A **spiral** is a curve which turns around some central point or axis, getting progressively closer to or farther from it, depending on which way you follow the curve.

Table of contents |

2 Three-dimensional spirals |

A two-dimensional spiral may be described using
polar coordinates by saying that *r* is a continuous monotonic function of θ. The circle would be regarded as a degenerate case (the function not being strictly monotonic, but rather constant).

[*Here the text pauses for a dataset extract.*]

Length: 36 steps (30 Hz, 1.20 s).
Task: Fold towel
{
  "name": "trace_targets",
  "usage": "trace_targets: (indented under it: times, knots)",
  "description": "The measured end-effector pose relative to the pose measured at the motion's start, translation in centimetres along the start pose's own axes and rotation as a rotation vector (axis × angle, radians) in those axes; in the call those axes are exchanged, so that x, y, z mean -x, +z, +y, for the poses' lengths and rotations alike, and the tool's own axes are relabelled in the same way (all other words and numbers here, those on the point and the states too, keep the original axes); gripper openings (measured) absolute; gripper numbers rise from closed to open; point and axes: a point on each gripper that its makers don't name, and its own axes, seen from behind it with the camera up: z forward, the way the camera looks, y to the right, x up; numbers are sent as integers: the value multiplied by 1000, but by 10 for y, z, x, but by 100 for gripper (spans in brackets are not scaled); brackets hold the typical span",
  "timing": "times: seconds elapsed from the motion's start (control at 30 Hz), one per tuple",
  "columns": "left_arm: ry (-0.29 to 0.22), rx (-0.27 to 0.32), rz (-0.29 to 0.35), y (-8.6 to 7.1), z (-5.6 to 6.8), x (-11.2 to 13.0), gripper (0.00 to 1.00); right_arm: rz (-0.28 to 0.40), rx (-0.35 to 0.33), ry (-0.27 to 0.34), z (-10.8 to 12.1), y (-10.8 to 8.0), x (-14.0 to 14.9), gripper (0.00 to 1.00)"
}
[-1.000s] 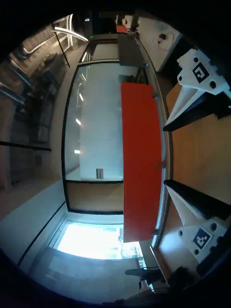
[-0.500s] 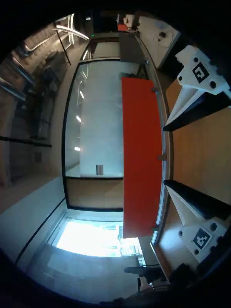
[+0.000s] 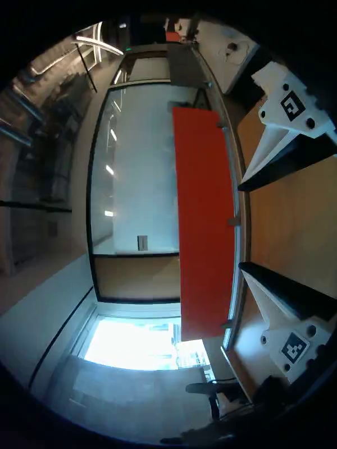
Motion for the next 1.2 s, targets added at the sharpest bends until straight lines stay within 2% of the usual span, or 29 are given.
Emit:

Some of the more important sorts of two-dimensional spirals include:

- The Archimedean spiral —
*r*=*a*+*b*θ - The hyperbolic spiral —
*r*=*a*/θ - The logarithmic spiral —
*r*=*ab*^{θ}; approximations of this are found in nature - Fermat's spiral —
*r*= θ^{1/2} - The lituus —
*r*= 1/θ^{1/2}

As in the two-dimensional case, *r* is a continuous monotonic function of θ.

For simple 3-d spirals, the third variable, *h* (height), is also a continuous, monotonic function of θ.

For compound 3-d spirals, such as the *spherical spiral* described below,
*h* increases with θ on one side of a point, and decreases with θ on the other side.

The helix can be viewed as a kind of three-dimensional spiral.

A *spherical spiral* is the curve on a sphere traced by a ship traveling from one pole to the other while keeping a fixed angle (but not a right angle) with respect to the meridians of longitude (cf. rhumb line). The curve has an infinite number of revolutions, with the distance between them decreasing as the curve approaches either of the poles.